Walk back towards the villa and turn L at the foot of the building. You soon reach an isolated, elegant gateway that gives access to the café. The gateway was about 100 years old when the Earl bought it from a property in Chelsea. It is actually a testimony to the garden architecture of Inigo Jones, the leading architect in the 1620s, who is actually better known for royal palaces and churches.
Turn L at the gateway and walk towards a tall isolated column. You pass a former deer house (built using a design directly from a book by Palladio) and reach the Doric Column, an other reference to Greece although Greek columns definitely were lower and much bulkier. The statue at the top of the column is a Venus, both the protector of gardening and a popular goddess at a time when gentlemen thought little of seeking amusement in the arms of whatever young woman was available.
Walk back a little bit past the deer house and turn L towards the Conservatory. It is certainly not the most impressive in London but it has a claim to historical fame and it actually houses a very renowned collection of camellia bushes, one of the first to be assembled in Britain in the 1820s at a time when this plant from the Himalayas was a stunning novelty. The Conservatory itself was the longest glass building in Britain when it was built in the middle of a major war with France in 1813.
There is a distinguished Italian Garden at the foot of the conservatory. You could argue about Italy in this context but it is indeed a scheme alien to typical English flower beds. Single tall plants are meant to stand out among ground covering flora and this is actually a reference to gardening in the 1600s, when you would make sure that your exotic plants such as expensive tulips from Turkey were seen at their best advantage.
On the other side of the Conservatory, there is a kitchen garden and an orchard. They may be closed when you visit; in this case, come back to the Doric column and take the avenue that leads along the former walled garden away from the house. The avenue ends at a fabrique, the Rustic House. It is just a decoration item and there were also fabriques at the end of the two other avenues, one was a “Pagan Temple” replaced later by an “Eyecatcher” with a statue and the other one was a bathhouse on the lake.

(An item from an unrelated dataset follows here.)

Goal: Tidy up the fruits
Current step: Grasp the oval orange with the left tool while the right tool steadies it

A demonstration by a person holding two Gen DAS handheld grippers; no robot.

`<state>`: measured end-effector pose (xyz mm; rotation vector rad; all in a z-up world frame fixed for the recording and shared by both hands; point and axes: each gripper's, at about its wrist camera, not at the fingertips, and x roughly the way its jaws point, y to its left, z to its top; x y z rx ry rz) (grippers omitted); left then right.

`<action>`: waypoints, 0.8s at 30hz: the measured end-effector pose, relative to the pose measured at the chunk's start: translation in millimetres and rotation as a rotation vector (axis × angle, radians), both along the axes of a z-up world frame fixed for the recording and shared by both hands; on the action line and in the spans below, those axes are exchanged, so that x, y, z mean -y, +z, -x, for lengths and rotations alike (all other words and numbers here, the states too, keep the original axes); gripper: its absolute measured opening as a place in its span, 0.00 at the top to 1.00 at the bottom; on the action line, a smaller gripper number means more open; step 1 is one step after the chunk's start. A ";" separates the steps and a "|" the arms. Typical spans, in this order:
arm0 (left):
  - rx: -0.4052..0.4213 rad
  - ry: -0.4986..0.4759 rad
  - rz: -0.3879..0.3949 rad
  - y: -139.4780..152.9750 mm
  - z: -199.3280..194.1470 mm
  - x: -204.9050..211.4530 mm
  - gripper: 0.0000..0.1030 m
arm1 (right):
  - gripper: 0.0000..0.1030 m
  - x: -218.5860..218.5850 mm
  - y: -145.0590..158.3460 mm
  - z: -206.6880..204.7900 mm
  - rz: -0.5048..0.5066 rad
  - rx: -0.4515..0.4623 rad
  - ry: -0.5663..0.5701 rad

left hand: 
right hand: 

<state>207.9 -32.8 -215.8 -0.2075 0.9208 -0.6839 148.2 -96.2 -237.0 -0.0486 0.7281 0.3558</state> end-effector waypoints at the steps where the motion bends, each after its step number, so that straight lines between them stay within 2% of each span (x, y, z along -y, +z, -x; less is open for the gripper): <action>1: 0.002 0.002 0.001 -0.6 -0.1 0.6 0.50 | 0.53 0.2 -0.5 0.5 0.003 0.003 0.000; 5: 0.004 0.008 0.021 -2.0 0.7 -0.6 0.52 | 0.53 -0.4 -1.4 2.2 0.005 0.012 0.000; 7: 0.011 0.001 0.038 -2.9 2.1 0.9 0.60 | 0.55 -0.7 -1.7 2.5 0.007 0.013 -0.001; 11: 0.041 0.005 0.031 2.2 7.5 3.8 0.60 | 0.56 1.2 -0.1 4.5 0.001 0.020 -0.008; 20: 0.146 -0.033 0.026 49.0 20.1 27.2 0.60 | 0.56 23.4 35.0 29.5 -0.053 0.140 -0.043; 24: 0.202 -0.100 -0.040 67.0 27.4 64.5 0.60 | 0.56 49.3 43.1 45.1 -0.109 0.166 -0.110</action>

For some reason, the avenue leading to the Rustic House is called Napoleon’s Walk. Exit Chiswick Park at the northern end through the carpark on Hogarth Lane
If you are really keen, you can detour about 200 yards along the main road to see Hogarth’s House. The building is a reconstruction of the house where the famous painter lived, the original house having been converted and then partly destroyed by a bomb. I did not visit the house because it does not show much more than explanation panels and copies of the prints. You can see original works by Hogarth in other locations in London.
Cross Hogarth Road using the pedestrian subway
Half R into Devonshire Passage (a narrow footpath starting at the subway exit)
L Duke Road
Soon R Fraser Street
L Devonshire Road
R Chiswick High Road
soon L Turnham Green Terrace
The station opened in 1869 on a suburban train line that was to have many different destinations over the years. The line has now been taken over by the Underground District line. Piccadilly line platforms opened in 1932 but trains only stop for connection purposes at rush hour. There are discussions about all trains stopping after some upgrading work is done.
There is no interesting station building, just a small concourse looking like a nondescript cottage abutting the viaduct.